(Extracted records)
+ + + + +
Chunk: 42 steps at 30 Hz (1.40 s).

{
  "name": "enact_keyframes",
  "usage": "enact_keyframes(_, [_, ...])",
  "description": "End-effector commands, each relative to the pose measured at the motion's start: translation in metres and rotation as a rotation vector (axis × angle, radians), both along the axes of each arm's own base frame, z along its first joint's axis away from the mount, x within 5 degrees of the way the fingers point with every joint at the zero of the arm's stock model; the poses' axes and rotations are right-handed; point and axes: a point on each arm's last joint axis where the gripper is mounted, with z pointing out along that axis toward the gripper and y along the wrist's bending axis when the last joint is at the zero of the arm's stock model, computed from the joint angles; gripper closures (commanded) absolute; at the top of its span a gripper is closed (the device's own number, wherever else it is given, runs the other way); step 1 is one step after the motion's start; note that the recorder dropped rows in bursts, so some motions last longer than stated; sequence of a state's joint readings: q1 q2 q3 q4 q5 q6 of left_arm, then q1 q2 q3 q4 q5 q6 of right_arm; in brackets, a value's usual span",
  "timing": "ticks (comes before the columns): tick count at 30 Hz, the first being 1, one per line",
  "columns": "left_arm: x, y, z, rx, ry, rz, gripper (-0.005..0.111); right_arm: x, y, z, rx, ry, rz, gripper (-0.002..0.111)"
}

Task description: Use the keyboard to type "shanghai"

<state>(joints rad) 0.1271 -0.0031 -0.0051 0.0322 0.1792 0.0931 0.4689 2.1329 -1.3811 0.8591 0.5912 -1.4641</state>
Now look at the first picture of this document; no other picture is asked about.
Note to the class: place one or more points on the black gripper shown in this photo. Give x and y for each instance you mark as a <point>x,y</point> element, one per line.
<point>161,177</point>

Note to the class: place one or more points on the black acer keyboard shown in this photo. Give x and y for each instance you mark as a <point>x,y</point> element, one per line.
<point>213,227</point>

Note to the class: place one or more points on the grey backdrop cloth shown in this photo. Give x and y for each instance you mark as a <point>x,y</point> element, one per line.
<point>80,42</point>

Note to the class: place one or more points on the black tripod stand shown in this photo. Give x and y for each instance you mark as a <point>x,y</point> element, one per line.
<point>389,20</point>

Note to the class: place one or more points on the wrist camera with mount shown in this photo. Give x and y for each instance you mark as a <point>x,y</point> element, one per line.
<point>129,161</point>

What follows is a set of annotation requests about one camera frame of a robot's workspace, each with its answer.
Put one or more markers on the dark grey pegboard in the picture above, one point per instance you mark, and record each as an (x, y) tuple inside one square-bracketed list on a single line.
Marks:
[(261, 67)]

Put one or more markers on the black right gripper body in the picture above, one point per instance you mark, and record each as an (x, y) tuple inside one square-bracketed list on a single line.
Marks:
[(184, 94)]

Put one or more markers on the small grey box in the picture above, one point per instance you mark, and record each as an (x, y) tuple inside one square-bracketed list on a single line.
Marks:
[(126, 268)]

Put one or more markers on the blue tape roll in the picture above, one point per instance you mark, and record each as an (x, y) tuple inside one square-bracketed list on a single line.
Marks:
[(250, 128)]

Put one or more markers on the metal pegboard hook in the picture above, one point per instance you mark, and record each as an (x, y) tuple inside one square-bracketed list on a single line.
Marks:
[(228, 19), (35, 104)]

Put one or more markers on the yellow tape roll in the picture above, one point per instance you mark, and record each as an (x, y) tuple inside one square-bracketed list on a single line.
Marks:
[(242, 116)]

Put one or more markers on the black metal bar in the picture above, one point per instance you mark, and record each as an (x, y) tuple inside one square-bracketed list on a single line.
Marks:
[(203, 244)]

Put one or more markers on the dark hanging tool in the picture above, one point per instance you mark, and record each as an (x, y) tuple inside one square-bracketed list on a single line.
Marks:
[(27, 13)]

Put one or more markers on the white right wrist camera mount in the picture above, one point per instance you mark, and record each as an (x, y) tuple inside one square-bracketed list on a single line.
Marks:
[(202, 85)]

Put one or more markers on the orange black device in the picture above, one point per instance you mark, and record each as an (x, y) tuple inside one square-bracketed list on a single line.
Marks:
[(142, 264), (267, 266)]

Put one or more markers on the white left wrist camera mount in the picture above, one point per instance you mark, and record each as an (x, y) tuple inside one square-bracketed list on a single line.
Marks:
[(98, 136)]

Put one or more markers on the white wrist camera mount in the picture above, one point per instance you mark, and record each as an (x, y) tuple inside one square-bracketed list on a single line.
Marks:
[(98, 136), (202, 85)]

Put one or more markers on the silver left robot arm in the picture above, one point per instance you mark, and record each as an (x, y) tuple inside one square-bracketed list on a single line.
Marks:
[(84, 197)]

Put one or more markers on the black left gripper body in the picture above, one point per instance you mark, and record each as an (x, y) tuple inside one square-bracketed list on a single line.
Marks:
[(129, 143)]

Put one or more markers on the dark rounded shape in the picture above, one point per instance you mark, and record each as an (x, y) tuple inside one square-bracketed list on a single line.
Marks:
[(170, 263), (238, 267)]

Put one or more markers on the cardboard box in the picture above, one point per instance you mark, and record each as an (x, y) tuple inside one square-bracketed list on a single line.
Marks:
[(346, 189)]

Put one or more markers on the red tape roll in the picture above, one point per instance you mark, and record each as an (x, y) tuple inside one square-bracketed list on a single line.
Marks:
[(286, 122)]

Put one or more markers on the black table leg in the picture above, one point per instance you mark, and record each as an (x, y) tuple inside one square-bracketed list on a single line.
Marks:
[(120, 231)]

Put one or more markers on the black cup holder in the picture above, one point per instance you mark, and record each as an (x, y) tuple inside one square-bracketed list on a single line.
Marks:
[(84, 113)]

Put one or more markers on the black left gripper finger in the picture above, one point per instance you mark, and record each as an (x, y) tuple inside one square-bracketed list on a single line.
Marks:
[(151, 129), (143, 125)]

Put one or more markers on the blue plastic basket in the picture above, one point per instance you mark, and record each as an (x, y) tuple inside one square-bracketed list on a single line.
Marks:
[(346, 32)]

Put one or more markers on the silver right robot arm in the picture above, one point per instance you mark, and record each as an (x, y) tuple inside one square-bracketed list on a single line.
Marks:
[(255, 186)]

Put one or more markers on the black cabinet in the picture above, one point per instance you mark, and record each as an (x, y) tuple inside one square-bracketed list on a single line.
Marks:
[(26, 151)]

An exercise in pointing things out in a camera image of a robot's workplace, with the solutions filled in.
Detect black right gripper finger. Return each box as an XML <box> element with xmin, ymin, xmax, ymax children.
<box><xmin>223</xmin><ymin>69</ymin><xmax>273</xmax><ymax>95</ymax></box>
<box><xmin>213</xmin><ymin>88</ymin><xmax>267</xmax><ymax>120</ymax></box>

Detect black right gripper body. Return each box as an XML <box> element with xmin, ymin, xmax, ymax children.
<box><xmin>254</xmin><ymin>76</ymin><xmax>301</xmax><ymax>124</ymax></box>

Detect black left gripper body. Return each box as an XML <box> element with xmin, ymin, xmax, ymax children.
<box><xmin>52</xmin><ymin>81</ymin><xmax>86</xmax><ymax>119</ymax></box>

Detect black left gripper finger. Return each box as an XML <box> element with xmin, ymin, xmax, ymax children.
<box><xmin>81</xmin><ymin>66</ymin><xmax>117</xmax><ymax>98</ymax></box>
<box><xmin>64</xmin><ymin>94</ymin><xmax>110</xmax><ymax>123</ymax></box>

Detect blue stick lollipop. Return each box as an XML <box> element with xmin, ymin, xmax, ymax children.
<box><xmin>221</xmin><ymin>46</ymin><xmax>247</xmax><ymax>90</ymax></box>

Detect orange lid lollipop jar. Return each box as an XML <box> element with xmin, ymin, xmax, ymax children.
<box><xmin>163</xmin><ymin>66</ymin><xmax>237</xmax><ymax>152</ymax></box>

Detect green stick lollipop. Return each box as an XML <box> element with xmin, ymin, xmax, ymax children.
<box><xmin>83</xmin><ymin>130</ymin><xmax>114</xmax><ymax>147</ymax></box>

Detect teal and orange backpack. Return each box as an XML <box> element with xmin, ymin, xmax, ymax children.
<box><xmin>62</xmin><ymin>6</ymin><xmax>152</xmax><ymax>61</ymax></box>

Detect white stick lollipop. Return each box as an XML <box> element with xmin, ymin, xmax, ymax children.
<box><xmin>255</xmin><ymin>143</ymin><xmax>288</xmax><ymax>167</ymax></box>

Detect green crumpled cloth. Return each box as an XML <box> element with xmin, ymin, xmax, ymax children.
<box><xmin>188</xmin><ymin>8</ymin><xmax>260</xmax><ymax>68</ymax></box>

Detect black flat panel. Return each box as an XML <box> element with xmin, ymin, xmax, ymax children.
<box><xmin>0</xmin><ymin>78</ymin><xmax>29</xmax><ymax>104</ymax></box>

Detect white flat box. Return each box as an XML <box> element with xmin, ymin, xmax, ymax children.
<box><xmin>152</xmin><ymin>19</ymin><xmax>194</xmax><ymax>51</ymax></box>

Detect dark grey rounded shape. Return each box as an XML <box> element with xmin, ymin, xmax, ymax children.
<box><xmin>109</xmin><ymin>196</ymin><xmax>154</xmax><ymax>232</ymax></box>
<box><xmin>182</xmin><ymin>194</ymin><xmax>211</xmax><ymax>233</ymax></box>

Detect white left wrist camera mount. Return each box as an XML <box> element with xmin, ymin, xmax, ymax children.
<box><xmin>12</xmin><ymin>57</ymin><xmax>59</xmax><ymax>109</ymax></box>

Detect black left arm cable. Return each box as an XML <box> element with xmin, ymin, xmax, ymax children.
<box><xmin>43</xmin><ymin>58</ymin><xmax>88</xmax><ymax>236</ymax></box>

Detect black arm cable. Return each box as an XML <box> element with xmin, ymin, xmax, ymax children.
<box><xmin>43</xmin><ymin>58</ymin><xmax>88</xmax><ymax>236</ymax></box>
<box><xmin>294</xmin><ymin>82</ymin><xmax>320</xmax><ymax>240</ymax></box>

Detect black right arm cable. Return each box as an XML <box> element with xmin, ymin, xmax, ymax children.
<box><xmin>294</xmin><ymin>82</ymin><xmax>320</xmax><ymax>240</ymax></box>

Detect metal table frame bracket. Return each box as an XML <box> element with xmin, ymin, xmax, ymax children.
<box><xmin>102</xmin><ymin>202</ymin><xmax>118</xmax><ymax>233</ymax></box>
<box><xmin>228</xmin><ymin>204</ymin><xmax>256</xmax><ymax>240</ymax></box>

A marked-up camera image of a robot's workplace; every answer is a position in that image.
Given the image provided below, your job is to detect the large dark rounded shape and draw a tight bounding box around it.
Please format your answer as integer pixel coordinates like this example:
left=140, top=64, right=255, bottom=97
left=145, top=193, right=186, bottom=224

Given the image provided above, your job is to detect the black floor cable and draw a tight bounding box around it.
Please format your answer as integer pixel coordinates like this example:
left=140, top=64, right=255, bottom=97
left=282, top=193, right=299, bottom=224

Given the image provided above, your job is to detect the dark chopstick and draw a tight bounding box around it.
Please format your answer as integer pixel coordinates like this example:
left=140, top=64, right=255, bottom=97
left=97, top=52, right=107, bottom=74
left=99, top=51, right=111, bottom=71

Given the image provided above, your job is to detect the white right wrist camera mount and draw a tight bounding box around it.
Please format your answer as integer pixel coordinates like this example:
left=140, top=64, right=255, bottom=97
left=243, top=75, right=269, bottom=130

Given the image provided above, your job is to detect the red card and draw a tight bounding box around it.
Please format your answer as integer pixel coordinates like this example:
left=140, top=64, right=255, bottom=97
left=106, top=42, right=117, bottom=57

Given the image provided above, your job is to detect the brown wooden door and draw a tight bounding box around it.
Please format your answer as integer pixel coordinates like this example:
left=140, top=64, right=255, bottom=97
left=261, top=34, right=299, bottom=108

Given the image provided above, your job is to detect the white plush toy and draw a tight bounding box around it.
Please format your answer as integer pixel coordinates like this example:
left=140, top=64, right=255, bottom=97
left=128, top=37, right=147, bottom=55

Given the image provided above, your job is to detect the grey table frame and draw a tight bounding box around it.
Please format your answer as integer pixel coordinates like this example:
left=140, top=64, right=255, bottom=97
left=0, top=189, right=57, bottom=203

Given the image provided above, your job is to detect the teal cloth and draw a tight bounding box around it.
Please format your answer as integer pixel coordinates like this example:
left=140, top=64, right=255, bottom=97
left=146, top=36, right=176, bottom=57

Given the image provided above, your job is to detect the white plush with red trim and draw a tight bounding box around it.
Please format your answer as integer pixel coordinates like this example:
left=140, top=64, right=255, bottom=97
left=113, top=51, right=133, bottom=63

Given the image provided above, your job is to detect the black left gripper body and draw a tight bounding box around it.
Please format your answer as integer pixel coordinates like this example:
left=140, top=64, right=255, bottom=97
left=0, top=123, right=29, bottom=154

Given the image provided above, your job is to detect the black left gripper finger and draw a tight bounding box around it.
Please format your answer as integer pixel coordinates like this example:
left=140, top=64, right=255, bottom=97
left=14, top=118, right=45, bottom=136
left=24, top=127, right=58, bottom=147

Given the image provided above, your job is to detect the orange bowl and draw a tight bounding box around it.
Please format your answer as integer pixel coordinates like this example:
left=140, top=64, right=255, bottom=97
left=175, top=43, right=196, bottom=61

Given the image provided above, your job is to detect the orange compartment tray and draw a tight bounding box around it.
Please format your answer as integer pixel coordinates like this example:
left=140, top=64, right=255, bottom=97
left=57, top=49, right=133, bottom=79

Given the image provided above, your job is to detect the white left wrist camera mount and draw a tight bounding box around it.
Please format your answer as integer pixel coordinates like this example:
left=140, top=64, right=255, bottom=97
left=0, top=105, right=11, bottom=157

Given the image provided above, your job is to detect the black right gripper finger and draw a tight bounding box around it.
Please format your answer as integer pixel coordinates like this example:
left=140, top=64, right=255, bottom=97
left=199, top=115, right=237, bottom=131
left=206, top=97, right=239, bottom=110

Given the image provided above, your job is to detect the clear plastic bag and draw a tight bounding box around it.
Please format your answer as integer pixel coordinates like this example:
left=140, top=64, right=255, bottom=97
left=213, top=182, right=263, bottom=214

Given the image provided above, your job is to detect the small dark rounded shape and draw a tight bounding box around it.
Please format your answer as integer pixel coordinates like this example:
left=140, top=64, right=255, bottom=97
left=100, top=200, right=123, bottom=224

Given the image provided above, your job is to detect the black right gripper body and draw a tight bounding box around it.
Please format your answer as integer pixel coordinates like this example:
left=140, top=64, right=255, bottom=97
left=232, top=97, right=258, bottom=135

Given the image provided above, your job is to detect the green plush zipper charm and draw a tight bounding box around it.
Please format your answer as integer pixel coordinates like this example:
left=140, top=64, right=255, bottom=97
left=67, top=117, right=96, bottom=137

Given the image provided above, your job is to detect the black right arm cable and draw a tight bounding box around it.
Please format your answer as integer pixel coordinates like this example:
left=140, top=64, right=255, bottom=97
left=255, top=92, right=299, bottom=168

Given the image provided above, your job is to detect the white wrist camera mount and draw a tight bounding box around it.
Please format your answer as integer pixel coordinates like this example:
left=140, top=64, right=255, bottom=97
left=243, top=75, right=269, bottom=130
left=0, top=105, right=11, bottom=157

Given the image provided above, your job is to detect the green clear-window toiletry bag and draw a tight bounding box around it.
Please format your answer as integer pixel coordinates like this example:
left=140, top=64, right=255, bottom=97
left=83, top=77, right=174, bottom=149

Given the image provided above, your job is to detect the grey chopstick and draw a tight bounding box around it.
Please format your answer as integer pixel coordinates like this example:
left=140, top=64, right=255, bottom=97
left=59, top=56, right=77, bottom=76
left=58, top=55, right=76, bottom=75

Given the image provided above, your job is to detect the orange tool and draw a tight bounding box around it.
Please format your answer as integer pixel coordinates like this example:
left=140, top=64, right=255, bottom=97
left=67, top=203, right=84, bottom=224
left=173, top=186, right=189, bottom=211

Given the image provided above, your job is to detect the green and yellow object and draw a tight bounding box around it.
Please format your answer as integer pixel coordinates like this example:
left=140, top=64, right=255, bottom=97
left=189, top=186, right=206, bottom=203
+ + + + +
An exact copy of the lines above, from the one containing "(comes before the" down to the one containing "Now look at" and including both, is the whole answer; retype it and nothing else.

*Finished exercise*.
  "timing": "ticks (comes before the columns): tick count at 30 Hz, the first being 1, one per line",
  "columns": "left_arm: x, y, z, rx, ry, rz, gripper (-0.005..0.111); right_arm: x, y, z, rx, ry, rz, gripper (-0.002..0.111)"
}

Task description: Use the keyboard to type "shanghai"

<state>(joints rad) 0.1271 -0.0031 -0.0051 0.0322 0.1792 0.0931 0.4689 2.1329 -1.3811 0.8591 0.5912 -1.4641</state>
Now look at the first picture of this document; no other picture is asked about.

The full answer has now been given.